--- About this task ---
Lines from the top of the listing down to the one with "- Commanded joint", inclusive, are to be copied exactly.

--- Stored data ---

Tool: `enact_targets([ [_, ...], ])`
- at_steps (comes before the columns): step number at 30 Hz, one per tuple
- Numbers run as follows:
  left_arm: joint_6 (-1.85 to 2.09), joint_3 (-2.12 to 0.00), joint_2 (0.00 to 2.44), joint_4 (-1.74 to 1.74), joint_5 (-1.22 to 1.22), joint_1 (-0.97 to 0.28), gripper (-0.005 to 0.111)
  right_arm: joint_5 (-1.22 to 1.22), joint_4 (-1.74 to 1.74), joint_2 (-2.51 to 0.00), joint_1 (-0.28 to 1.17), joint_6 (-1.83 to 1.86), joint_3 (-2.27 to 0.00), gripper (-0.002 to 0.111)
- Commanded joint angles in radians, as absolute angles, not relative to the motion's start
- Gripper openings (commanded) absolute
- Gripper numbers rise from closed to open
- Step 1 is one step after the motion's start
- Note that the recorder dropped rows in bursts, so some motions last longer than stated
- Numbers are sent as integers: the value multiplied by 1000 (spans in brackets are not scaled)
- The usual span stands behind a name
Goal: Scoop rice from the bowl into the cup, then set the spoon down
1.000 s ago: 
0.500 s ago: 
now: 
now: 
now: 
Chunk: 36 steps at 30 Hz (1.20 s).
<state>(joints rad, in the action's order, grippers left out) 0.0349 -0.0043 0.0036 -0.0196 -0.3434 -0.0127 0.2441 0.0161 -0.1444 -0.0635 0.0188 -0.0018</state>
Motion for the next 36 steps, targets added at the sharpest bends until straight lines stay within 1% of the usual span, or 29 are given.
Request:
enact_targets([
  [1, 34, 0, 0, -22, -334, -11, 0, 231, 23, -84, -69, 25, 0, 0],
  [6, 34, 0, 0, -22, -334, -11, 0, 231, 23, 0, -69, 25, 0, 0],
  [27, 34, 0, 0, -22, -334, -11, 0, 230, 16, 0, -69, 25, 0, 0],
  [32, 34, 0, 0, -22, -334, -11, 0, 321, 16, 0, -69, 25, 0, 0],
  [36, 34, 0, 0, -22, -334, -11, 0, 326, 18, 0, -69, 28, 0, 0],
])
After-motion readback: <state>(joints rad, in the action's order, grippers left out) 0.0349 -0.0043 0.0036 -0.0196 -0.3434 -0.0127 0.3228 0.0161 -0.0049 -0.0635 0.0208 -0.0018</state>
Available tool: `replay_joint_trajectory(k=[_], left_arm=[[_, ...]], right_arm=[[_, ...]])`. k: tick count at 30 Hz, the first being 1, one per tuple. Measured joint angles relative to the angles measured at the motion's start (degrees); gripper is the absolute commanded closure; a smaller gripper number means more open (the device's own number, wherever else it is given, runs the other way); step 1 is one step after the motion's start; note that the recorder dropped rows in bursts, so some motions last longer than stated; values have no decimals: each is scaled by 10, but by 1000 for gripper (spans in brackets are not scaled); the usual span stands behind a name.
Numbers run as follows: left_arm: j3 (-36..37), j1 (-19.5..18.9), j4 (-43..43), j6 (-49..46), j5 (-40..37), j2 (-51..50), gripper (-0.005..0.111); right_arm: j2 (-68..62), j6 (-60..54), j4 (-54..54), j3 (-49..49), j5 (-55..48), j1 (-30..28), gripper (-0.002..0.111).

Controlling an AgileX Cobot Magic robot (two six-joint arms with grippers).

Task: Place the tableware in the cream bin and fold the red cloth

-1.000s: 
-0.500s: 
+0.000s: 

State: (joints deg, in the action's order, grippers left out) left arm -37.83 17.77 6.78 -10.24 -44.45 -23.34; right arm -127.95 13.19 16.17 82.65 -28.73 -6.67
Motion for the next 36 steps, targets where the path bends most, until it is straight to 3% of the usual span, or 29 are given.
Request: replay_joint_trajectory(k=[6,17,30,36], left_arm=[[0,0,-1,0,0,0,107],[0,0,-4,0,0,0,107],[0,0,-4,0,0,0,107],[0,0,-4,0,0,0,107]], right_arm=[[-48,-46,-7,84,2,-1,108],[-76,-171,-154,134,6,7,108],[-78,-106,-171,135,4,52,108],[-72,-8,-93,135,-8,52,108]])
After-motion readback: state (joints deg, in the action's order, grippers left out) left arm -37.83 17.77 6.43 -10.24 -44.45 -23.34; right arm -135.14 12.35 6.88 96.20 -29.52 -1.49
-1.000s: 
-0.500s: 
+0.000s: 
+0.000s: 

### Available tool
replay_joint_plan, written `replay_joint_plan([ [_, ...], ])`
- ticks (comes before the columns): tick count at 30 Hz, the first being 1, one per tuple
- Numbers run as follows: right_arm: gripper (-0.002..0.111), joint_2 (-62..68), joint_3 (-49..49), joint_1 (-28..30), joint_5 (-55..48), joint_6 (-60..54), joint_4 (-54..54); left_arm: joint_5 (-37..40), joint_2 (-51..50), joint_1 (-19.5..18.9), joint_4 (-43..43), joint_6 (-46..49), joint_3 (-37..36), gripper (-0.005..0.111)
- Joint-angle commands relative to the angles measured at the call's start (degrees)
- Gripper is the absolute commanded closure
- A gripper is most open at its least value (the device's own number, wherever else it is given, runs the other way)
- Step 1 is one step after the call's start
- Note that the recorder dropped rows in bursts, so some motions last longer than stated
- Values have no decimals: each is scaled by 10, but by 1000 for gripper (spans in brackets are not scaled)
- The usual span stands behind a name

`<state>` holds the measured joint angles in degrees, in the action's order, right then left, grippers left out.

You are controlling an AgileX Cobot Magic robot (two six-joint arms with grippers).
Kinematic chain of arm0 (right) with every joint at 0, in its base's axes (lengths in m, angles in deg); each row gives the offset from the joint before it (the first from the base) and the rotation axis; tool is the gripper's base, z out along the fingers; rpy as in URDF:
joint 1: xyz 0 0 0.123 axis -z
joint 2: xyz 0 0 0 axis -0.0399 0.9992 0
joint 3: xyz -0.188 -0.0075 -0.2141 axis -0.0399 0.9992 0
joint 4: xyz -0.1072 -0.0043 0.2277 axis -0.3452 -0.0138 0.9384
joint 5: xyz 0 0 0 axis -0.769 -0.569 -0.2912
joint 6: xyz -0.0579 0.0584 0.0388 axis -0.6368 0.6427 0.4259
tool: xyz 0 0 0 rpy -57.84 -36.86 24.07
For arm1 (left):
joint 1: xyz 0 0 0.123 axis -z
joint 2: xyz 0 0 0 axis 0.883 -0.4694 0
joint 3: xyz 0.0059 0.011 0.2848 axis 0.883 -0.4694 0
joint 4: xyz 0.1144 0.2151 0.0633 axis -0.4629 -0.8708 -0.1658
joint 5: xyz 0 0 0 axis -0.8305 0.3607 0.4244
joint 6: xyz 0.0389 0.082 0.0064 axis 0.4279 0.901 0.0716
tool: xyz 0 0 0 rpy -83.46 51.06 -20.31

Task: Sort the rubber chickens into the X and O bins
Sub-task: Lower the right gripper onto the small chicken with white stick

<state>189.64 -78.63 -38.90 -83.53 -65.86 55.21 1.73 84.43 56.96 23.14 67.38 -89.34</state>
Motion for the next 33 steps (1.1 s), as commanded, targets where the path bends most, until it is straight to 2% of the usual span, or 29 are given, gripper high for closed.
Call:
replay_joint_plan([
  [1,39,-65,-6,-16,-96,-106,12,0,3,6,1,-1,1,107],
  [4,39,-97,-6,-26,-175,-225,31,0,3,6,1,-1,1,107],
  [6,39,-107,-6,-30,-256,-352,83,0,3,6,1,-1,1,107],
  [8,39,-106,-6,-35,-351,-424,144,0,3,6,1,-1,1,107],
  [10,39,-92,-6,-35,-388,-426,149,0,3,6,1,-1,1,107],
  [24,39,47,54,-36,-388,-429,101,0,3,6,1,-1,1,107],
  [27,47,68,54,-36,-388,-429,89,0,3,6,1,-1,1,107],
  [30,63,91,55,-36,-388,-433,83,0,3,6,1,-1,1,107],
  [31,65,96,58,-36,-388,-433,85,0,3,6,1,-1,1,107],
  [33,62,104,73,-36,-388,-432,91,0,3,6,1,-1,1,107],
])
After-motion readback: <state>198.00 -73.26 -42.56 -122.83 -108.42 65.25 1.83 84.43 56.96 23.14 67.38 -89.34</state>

--- Task output ---
Tool: `enact_targets([ [_, ...], ])`
- at_steps (comes before the columns): step number at 30 Hz, one per tuple
- Numbers run as follows:
  left_arm: joint_6 (-1.85 to 2.09), joint_3 (-2.12 to 0.00), joint_2 (0.00 to 2.44), joint_4 (-1.74 to 1.74), joint_5 (-1.22 to 1.22), joint_1 (-0.97 to 0.28), gripper (-0.005 to 0.111)
  right_arm: joint_5 (-1.22 to 1.22), joint_4 (-1.74 to 1.74), joint_2 (-2.51 to 0.00), joint_1 (-0.28 to 1.17), joint_6 (-1.83 to 1.86), joint_3 (-2.27 to 0.00), gripper (-0.002 to 0.111)
- Commanded joint angles in radians, as absolute angles, not relative to the motion's start

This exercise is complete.